> _Action item_
Your job with the data below: print everything from the line that holds "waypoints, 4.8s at" down to the line that holds "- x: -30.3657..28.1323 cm", ends included, exactly, and nothing else.

============================================================

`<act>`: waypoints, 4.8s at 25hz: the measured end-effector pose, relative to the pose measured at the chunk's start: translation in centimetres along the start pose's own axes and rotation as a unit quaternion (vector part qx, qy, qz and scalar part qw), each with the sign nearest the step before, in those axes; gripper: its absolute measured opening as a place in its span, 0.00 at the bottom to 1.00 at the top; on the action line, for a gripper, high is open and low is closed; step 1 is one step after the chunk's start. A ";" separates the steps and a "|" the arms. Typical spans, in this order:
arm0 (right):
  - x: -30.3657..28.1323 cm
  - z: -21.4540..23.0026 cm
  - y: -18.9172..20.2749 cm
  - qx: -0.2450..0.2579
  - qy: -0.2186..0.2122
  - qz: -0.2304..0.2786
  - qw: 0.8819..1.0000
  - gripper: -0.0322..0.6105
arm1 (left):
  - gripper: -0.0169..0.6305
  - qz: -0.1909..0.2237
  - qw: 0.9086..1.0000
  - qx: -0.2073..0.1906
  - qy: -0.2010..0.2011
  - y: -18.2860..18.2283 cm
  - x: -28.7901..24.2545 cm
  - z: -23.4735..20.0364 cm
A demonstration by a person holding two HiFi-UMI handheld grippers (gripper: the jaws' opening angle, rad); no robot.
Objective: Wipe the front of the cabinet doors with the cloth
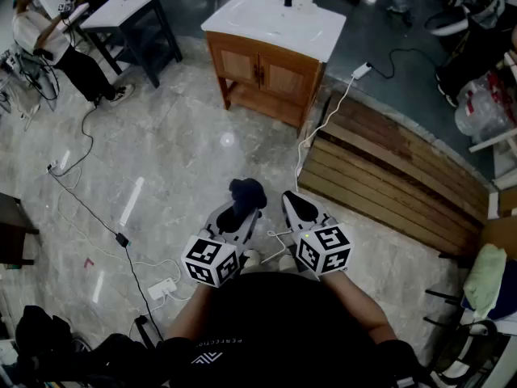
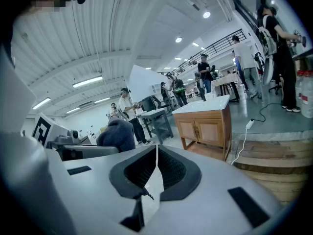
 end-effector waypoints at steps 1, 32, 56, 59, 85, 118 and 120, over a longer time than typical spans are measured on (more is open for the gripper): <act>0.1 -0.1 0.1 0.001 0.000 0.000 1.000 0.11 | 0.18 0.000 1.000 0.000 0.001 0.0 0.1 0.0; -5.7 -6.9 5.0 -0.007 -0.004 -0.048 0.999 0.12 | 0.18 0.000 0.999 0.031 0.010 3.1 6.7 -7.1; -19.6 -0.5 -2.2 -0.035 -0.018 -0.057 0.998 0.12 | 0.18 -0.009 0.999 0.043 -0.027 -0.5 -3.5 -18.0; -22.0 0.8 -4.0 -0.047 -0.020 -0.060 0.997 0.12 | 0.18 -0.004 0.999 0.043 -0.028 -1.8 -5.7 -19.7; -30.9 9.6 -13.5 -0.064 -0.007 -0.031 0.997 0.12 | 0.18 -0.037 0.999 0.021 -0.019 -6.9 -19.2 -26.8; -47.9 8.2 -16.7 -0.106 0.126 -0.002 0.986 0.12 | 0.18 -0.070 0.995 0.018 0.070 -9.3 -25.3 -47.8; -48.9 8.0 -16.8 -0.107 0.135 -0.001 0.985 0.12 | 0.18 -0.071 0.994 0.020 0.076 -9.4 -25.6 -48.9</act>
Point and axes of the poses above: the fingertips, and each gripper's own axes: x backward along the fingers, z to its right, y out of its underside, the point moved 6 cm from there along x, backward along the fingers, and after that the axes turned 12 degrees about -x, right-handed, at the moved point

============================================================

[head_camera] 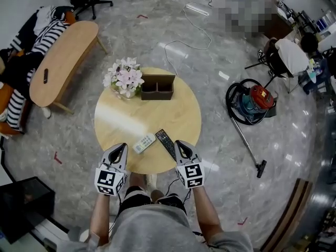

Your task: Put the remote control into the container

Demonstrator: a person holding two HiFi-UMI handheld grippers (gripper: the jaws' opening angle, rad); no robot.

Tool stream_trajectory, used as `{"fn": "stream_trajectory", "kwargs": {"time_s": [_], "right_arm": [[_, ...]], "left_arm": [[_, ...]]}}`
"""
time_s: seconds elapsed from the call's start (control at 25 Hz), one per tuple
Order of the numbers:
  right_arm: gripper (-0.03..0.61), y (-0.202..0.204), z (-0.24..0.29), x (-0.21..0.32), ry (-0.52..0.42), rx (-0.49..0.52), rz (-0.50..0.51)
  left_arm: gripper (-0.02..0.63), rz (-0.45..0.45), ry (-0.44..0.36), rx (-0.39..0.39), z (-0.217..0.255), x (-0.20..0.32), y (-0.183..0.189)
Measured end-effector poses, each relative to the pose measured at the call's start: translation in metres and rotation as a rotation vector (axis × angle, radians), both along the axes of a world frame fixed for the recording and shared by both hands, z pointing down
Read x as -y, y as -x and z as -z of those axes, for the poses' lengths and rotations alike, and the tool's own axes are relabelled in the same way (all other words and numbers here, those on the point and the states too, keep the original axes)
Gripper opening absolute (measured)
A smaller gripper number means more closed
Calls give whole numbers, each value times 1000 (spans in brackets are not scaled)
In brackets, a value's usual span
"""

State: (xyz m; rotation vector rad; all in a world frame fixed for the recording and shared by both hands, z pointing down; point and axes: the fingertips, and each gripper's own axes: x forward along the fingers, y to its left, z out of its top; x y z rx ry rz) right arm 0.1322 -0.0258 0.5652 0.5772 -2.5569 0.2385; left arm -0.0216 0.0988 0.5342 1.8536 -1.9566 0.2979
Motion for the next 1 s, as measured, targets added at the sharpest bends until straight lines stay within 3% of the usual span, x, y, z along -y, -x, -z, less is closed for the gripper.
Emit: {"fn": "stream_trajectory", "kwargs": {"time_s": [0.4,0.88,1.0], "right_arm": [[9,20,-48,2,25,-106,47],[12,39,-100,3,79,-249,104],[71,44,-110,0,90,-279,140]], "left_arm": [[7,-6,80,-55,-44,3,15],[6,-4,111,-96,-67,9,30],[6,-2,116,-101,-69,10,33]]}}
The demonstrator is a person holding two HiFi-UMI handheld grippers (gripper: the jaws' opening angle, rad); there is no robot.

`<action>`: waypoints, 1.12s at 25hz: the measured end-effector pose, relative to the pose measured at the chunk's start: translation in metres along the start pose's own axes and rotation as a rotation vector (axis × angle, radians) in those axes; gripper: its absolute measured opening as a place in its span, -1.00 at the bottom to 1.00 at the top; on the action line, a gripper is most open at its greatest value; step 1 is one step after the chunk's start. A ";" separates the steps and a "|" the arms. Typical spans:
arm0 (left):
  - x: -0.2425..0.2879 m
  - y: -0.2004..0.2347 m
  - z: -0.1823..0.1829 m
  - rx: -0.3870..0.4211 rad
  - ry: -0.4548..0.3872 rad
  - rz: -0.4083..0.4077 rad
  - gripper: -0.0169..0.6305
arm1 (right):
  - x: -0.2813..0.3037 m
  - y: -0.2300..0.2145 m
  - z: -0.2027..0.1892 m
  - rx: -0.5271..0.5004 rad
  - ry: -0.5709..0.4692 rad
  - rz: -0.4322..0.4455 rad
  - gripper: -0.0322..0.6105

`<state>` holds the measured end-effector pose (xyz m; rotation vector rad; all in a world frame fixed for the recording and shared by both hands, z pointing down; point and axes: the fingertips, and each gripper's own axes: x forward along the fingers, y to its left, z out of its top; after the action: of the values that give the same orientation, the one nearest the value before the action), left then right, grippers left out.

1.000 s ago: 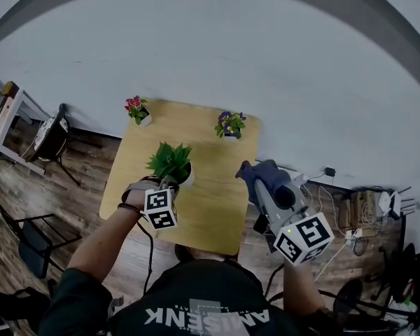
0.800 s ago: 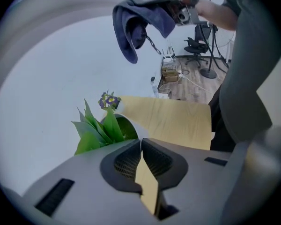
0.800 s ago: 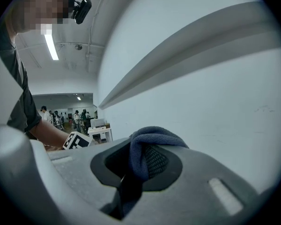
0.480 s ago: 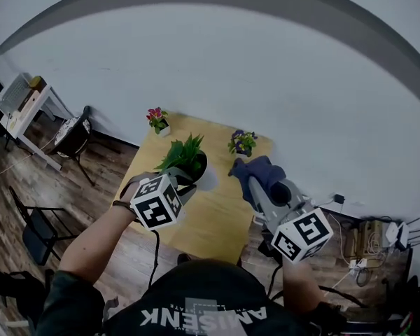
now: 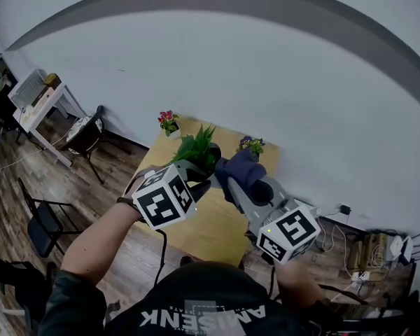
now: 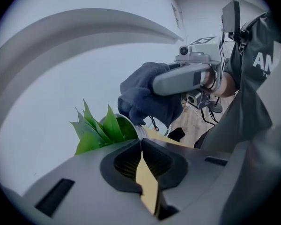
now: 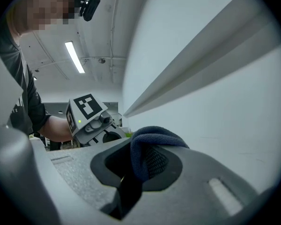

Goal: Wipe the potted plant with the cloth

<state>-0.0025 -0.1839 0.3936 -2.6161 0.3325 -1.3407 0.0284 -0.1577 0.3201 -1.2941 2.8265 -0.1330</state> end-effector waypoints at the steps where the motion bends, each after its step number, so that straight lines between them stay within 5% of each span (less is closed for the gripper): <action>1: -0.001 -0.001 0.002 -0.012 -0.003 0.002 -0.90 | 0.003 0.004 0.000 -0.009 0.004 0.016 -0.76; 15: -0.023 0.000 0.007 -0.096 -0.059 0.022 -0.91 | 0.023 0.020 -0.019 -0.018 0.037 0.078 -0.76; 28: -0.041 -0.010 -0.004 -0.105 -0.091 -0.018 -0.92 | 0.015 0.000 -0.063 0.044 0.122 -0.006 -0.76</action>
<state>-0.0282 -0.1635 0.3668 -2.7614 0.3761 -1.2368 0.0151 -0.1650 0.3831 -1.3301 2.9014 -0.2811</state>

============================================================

> _The answer_
`<act>`: waypoints, 4.8s at 25hz: the measured end-effector pose, relative to the pose measured at the chunk's start: translation in centimetres along the start pose's own axes and rotation as a unit quaternion (vector part qx, qy, qz and scalar part qw), each with the sign nearest the step before, in those axes; gripper: its absolute measured opening as a place in its span, 0.00 at the bottom to 1.00 at the top; on the action line, for a gripper, high is open and low is closed; step 1 is one step after the chunk's start. A ";" separates the steps and a "|" the arms. Typical spans, in this order:
arm0 (right):
  - x: -30.3657..28.1323 cm

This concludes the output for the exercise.